Food allergies in Canada: teach children to be careful, not fearful
When it comes to food allergies we need to empower our children
A sensational story was in the news last week, involving acorns, the proposed removal of oak trees, and the safety of students with allergies to tree nuts. As the parent of a teenager at risk for anaphylaxis - the most serious form of allergic reaction - and as an advocate representing Anaphylaxis Canada, it is the kind of story I find troubling. In its sensationalism the story risks diminishing the seriousness of food allergies and falsely portraying a community living in fear. Equally important, it sends the wrong message that risk cannot be managed, but must be eliminated – an unachievable goal.
Food allergies are a growing public health issue in Canada with increasing public awareness and curiosity. Recent research revealed approximately 2.5 million Canadians report being allergic to one or more foods.
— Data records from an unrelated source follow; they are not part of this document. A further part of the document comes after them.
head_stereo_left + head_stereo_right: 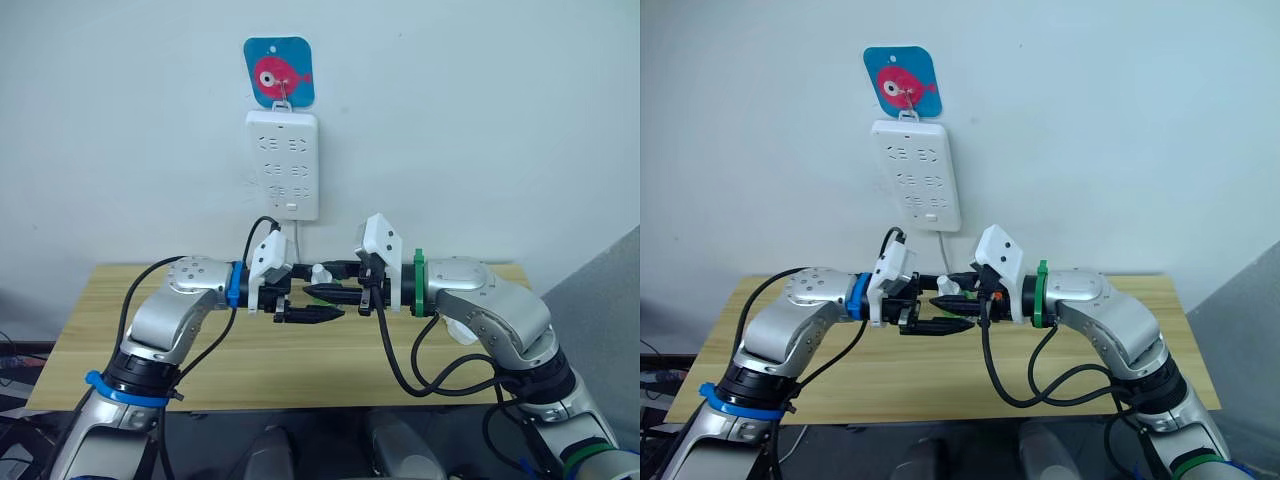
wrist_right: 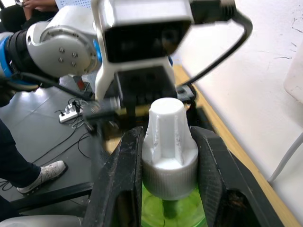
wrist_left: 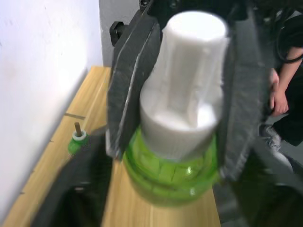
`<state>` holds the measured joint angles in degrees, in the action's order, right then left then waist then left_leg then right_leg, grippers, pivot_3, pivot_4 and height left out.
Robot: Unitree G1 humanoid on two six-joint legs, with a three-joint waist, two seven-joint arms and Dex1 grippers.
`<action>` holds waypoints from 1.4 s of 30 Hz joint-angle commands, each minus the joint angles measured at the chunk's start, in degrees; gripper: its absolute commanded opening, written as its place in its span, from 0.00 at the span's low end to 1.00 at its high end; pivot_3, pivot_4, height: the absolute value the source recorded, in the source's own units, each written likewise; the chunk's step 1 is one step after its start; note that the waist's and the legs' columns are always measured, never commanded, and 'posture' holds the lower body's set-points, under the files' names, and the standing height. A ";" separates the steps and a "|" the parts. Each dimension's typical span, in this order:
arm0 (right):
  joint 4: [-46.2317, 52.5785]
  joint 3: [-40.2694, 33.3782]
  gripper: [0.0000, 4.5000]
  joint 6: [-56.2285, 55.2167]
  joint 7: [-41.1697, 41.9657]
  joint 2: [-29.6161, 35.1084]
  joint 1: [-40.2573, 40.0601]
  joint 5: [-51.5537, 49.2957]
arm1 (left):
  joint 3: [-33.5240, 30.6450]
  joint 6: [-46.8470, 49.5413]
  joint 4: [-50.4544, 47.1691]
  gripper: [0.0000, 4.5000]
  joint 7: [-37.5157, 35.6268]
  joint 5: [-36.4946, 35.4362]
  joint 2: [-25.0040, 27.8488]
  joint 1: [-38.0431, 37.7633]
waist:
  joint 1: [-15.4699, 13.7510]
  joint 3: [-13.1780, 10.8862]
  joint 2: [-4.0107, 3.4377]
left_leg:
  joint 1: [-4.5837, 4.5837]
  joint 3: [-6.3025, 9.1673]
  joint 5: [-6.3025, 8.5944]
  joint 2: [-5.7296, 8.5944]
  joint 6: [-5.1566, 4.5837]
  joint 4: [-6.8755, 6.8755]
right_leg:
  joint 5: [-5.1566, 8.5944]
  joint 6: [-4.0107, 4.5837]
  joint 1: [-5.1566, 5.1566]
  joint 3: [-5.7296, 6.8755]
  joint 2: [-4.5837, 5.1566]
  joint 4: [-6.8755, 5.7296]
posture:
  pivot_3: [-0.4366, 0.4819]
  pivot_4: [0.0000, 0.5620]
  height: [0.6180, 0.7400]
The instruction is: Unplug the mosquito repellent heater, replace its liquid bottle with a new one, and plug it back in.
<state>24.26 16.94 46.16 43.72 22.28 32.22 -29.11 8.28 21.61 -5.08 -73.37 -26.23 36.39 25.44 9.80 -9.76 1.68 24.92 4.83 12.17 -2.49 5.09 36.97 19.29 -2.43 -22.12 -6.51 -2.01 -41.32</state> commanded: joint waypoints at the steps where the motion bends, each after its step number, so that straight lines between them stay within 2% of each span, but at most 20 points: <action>1: 0.60 -5.18 0.26 0.25 1.26 -0.25 0.83 -4.64 | -2.52 5.26 0.50 0.91 -1.83 -4.47 1.28 1.78 | 0.07 0.45 0.01 | -0.01 0.02 0.00 0.01 0.00 0.01 | 0.00 0.00 0.02 0.03 -0.04 0.00 | 0.30 0.08 0.70; 6: 0.32 -8.89 0.26 3.36 0.22 -1.70 1.09 -9.87 | -3.61 12.04 -1.27 0.91 -1.27 -8.56 1.30 2.99 | 0.34 1.20 -0.03 | -0.02 0.09 -0.02 0.04 -0.03 0.03 | 0.00 0.00 0.07 0.06 -0.08 -0.03 | 0.30 0.07 0.70; 13: 0.46 -9.67 0.26 4.92 -0.32 -1.99 1.19 -13.06 | -3.70 21.12 -4.57 0.91 -0.49 -14.38 1.78 4.57 | 1.36 1.71 -0.03 | -0.08 0.21 -0.05 0.04 -0.06 0.06 | 0.00 0.00 0.15 0.14 -0.10 -0.13 | 0.30 0.07 0.70; 26: 1.39 -9.82 0.26 6.04 -1.79 -2.78 1.04 -15.93 | -2.41 21.63 -5.55 0.91 0.34 -14.03 -0.35 5.08 | 1.43 2.11 -0.11 | -0.21 0.34 -0.26 0.12 -0.05 0.09 | -0.01 0.03 0.15 0.16 -0.22 -0.53 | 0.30 0.06 0.70; 29: 1.40 -9.68 0.26 6.04 -2.11 -2.76 0.96 -16.43 | -2.05 22.08 -5.63 0.78 -0.03 -14.20 -0.28 4.77 | 1.44 2.32 -0.18 | -0.21 0.37 -0.29 0.14 -0.06 0.09 | -0.01 0.03 0.14 0.17 -0.22 -0.57 | 0.30 0.06 0.70; 33: 1.64 -9.77 0.26 6.11 -2.38 -3.08 0.71 -17.28 | -2.03 21.98 -5.40 0.53 0.06 -13.90 -0.03 4.45 | 1.44 2.44 -0.27 | -0.22 0.38 -0.31 0.14 -0.08 0.08 | 0.00 0.02 0.14 0.17 -0.23 -0.60 | 0.30 0.06 0.70; 42: 2.47 -9.12 0.26 5.00 -0.63 -1.68 0.09 -16.81 | -2.27 20.79 -4.78 0.52 1.09 -13.16 -0.69 4.38 | 1.44 2.48 -0.27 | -0.23 0.39 -0.32 0.15 -0.09 0.08 | -0.01 0.03 0.14 0.17 -0.23 -0.61 | 0.30 0.06 0.70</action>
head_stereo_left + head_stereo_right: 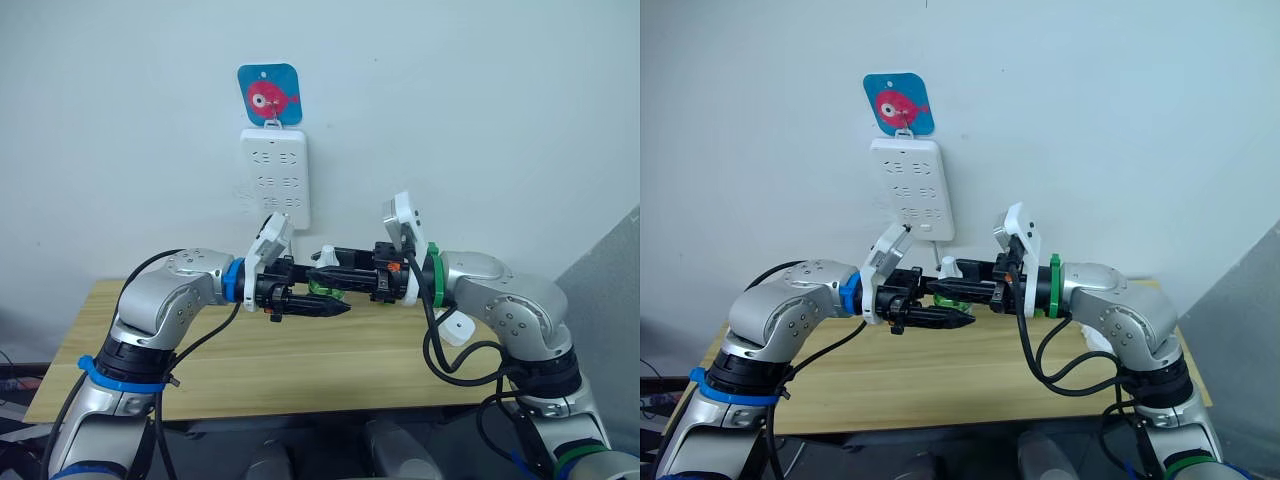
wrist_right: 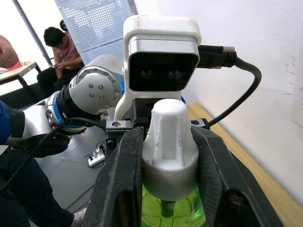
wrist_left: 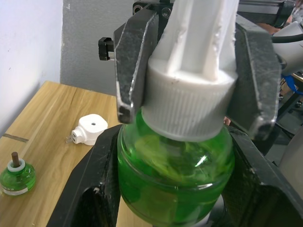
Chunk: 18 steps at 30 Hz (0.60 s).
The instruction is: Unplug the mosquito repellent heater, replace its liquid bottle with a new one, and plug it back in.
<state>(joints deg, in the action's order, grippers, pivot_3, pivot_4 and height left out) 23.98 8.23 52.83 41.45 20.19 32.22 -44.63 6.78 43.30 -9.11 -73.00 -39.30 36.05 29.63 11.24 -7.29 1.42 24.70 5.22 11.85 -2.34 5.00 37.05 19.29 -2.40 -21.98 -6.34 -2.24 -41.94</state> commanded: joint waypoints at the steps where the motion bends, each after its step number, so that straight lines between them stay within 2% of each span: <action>1: 2.43 -0.31 0.33 -2.42 1.47 0.67 0.01 -0.25 | -0.66 -1.61 -0.61 0.52 0.86 0.44 -0.46 0.06 | -0.01 0.01 0.00 | 0.00 0.00 0.00 0.00 0.00 0.00 | 0.00 0.00 0.00 0.00 0.00 0.00 | 0.31 0.06 0.70; 6: 3.27 0.18 0.69 -3.72 0.39 3.05 -0.36 2.73 | -0.38 -6.85 0.94 0.52 3.09 4.11 -2.00 -0.61 | -0.05 0.04 -0.03 | 0.00 0.00 -0.01 0.01 -0.01 0.00 | 0.00 0.00 0.00 0.00 0.00 0.00 | 0.31 0.07 0.70; 10: 6.15 -0.87 0.69 -3.55 -3.13 4.23 -1.66 4.33 | -0.68 -12.67 2.94 0.52 6.29 7.93 -4.40 -1.26 | -0.12 0.12 -0.02 | 0.00 0.00 -0.01 0.03 -0.01 0.00 | 0.00 0.00 0.00 -0.01 0.02 0.00 | 0.31 0.08 0.70; 14: 9.67 0.66 0.69 -3.87 -10.91 0.88 -3.60 7.35 | -0.24 -16.77 4.25 0.52 8.79 10.84 -6.45 -2.15 | -0.01 0.17 -0.04 | -0.01 -0.01 -0.01 0.02 -0.02 -0.01 | 0.00 0.01 -0.01 -0.04 0.00 -0.03 | 0.30 0.08 0.70; 18: 9.60 2.85 0.69 -5.15 -15.19 -3.06 -4.49 10.20 | 0.11 -17.83 4.86 0.52 9.43 11.72 -7.65 -2.75 | 0.03 0.19 -0.05 | -0.02 -0.01 -0.02 0.00 -0.03 -0.01 | 0.00 0.00 -0.01 -0.06 -0.04 -0.05 | 0.29 0.09 0.70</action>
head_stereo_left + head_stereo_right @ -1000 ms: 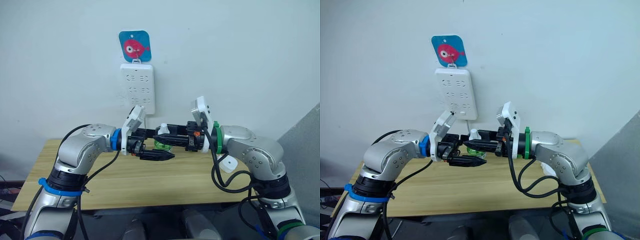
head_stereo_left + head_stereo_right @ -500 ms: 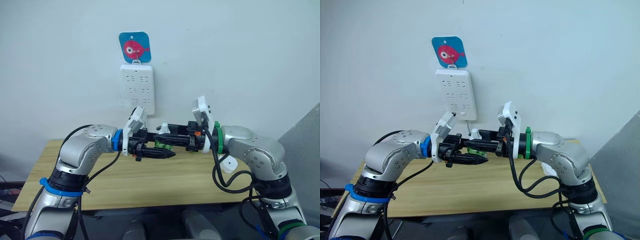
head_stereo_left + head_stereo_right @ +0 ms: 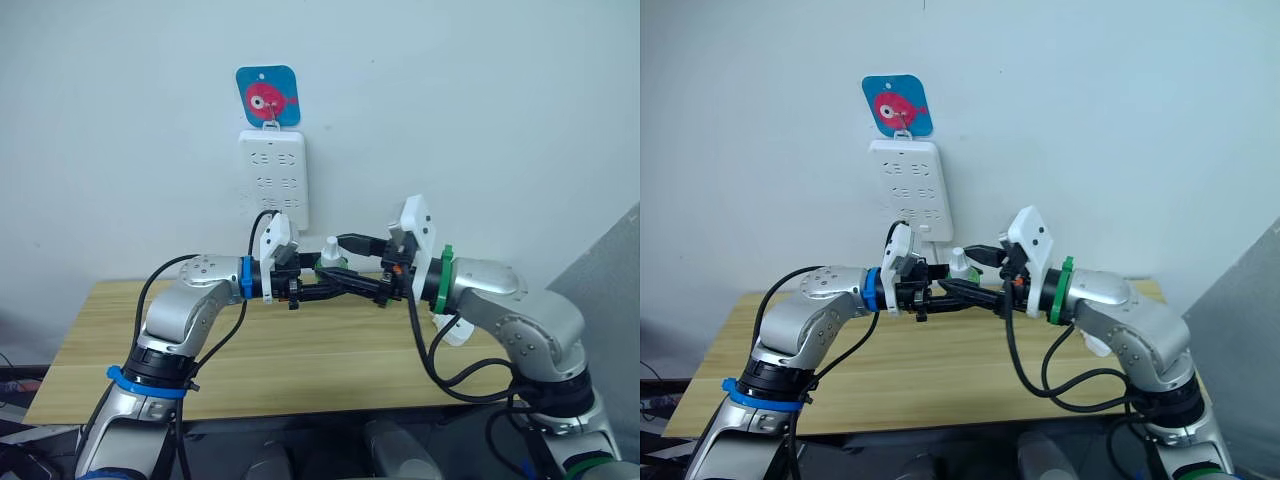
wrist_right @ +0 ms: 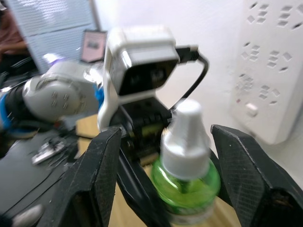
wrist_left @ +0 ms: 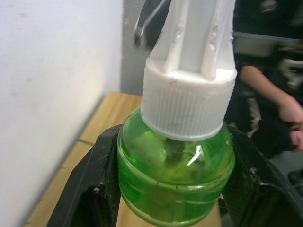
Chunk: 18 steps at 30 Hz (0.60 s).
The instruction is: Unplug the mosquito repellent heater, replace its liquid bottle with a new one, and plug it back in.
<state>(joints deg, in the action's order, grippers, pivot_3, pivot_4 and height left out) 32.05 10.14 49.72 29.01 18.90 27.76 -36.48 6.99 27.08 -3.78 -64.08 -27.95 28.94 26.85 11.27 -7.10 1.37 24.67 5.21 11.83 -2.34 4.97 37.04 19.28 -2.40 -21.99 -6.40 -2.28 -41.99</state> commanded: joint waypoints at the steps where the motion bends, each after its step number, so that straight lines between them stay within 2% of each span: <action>1: 1.22 1.88 0.69 -2.48 -3.03 -2.07 -0.21 3.06 | -0.21 -1.65 -0.45 0.52 0.72 0.36 -0.86 -0.15 | -0.02 0.00 0.00 | 0.00 0.00 0.00 0.00 0.00 0.00 | 0.00 0.00 0.00 0.00 0.00 0.00 | 0.29 0.09 0.70; 6: -2.18 3.34 0.69 -4.40 -4.66 -3.83 -0.18 6.71 | -0.20 -2.05 -0.17 0.52 0.78 0.38 -1.35 -0.01 | -0.01 0.02 0.00 | 0.00 0.00 0.00 0.02 0.00 0.00 | 0.00 0.01 0.00 0.00 0.01 0.00 | 0.29 0.09 0.70; 9: -3.23 3.85 0.57 -5.28 -4.16 -3.57 -0.07 8.23 | -0.28 -2.22 -0.19 0.52 0.80 0.43 -1.50 0.00 | -0.01 0.02 0.00 | 0.00 0.00 0.00 0.02 0.00 0.01 | 0.00 0.01 0.00 0.00 0.01 0.00 | 0.29 0.09 0.70; 11: -3.57 3.89 0.42 -5.64 -3.71 -3.67 0.04 8.66 | -0.33 -2.29 -0.22 0.52 0.69 0.42 -1.44 -0.01 | 0.00 0.02 0.00 | 0.00 0.02 0.00 0.01 0.00 0.00 | -0.01 0.01 0.00 0.02 0.01 0.00 | 0.29 0.09 0.70; 12: -3.66 3.70 0.31 -5.74 -3.49 -3.92 0.05 8.46 | -0.40 -2.28 -0.21 0.52 0.65 0.39 -1.38 -0.02 | 0.01 0.02 0.00 | 0.00 0.02 0.00 0.01 0.00 0.00 | -0.01 0.01 0.00 0.02 0.01 0.00 | 0.29 0.09 0.70; 13: -3.53 3.65 0.25 -5.98 -2.70 -3.87 0.10 8.00 | -0.54 -2.28 -0.18 0.52 0.58 0.36 -1.27 -0.08 | 0.01 0.02 0.00 | 0.00 0.02 0.00 0.01 0.00 0.00 | -0.01 0.01 0.00 0.02 0.01 0.00 | 0.29 0.09 0.70; 15: -3.25 3.23 0.26 -5.95 -1.64 -3.99 0.09 6.85 | -0.73 -2.27 -0.17 0.52 0.38 0.31 -1.05 -0.21 | 0.00 0.03 0.00 | 0.00 0.03 -0.01 0.02 -0.01 0.00 | -0.01 0.01 0.01 0.03 0.01 0.00 | 0.29 0.09 0.70; 18: -3.72 2.83 0.26 -7.69 5.84 -2.13 1.01 3.93 | -0.81 -1.43 -0.42 0.52 -1.74 -0.51 0.34 -0.69 | 0.00 0.02 0.00 | 0.00 0.03 -0.01 0.02 -0.01 0.00 | -0.01 0.01 0.01 0.03 0.01 0.00 | 0.29 0.09 0.70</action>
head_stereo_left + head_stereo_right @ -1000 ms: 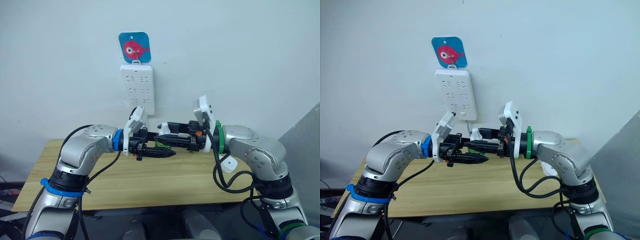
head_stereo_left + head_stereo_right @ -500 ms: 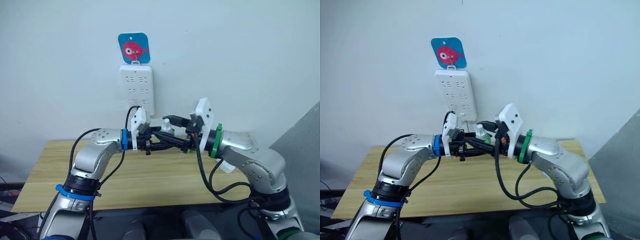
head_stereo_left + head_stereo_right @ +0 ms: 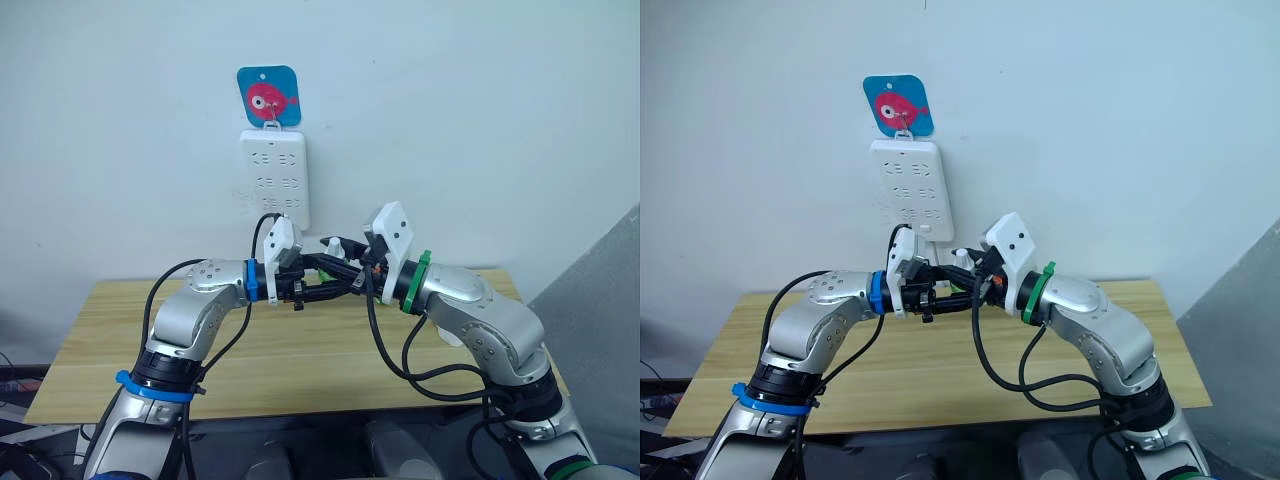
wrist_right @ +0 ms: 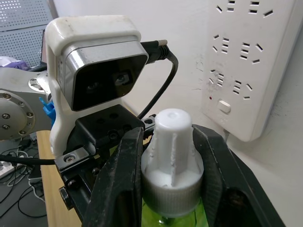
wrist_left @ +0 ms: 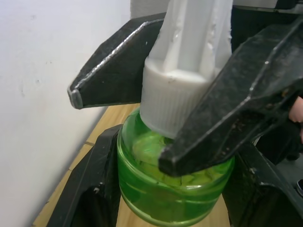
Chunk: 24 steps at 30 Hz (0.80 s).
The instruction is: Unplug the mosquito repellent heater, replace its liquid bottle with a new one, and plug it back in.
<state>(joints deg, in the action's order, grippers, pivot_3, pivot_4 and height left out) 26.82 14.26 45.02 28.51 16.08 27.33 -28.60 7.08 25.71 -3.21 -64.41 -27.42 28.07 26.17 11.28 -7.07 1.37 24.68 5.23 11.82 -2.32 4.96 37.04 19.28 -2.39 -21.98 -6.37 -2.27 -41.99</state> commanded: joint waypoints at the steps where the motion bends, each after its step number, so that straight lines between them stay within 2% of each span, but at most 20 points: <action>1: 0.36 -0.72 0.26 -4.19 10.81 2.41 2.63 -4.29 | -0.86 0.24 -1.13 0.52 -2.66 -1.48 1.86 -0.08 | 0.03 0.00 0.00 | 0.00 0.00 0.00 0.00 0.00 0.00 | 0.00 0.00 0.00 0.01 0.00 0.00 | 0.29 0.09 0.70; 3: -2.23 0.67 0.26 -6.67 18.05 5.36 4.79 -3.92 | -0.62 0.51 -1.42 0.52 -4.77 -2.06 2.89 -0.10 | 0.08 0.00 0.00 | 0.00 0.00 0.00 0.01 -0.01 0.00 | 0.00 0.00 0.01 0.02 0.00 0.00 | 0.28 0.09 0.70; 7: -9.93 5.47 0.26 -6.79 38.05 12.40 12.69 -5.22 | 1.22 2.19 -3.94 0.52 -10.81 -3.52 6.65 -0.28 | 0.35 -0.02 -0.03 | -0.21 0.00 0.00 0.01 -0.02 -0.03 | 0.01 -0.01 0.20 0.04 0.00 0.04 | 0.30 0.10 0.70; 10: -13.01 7.01 0.26 -5.49 43.42 14.49 15.32 -5.68 | 0.69 4.06 -5.06 0.52 -10.36 -5.16 6.74 -0.06 | 0.28 -0.02 -0.03 | -0.34 0.14 0.00 -0.01 -0.02 -0.05 | 0.06 0.05 0.41 0.18 0.00 0.06 | 0.31 0.09 0.70; 12: -14.33 6.29 0.26 -5.06 44.28 14.55 15.85 -6.09 | 0.49 4.10 -5.26 0.52 -9.57 -5.14 6.45 0.02 | 0.10 -0.02 -0.03 | -0.39 0.40 0.00 -0.01 -0.02 -0.05 | 0.15 -0.01 0.58 0.44 0.00 0.12 | 0.32 0.10 0.70; 17: -14.37 1.26 0.64 -7.06 37.17 13.46 14.19 -3.67 | -0.73 3.46 -5.32 0.52 -6.40 -4.43 5.77 -1.04 | 0.05 -0.02 -0.03 | -0.38 0.53 0.00 -0.01 -0.02 -0.05 | 0.20 0.06 0.59 0.55 0.00 0.10 | 0.31 0.11 0.70; 24: -3.77 -7.41 0.64 -4.80 22.04 13.62 3.66 -3.06 | -2.28 -0.33 -3.44 0.52 -0.86 -1.85 3.38 -2.98 | -0.17 -0.03 -0.04 | -0.34 0.60 0.00 0.05 -0.02 -0.06 | 0.22 0.12 0.60 0.60 0.06 0.10 | 0.29 0.12 0.70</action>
<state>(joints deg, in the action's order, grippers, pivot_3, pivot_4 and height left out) 18.31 9.23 39.78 54.18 30.46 31.74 -30.82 6.25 27.05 -5.76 -66.33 -29.21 31.87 22.57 11.10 -7.10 1.34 24.35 5.84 11.83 -2.26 4.94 36.98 19.51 -2.27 -21.38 -5.76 -2.22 -41.89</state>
The idea that eating even a small amount of a perfectly healthy food could put someone in hospital, or worse, end their life, is surreal. As there is no known cure for anaphylaxis, avoidance of allergenic foods is the only means for people at risk to stay safe.
Since we all have to eat, it is understandable how some people, particularly parents of young children with food allergies, can have feelings of anxiety.
When dealing with food allergies however – where there are already so many unknowns, such as how severe a reaction will be – it is important to rely on the best available evidence. In the case of acorns, allergists quoted in media reports indicated they would have to be ingested to cause a serious reaction. In fact, not all children with tree nut allergies are allergic to acorns and acorns are not one of the more common tree nut allergies, such as almonds or pecans.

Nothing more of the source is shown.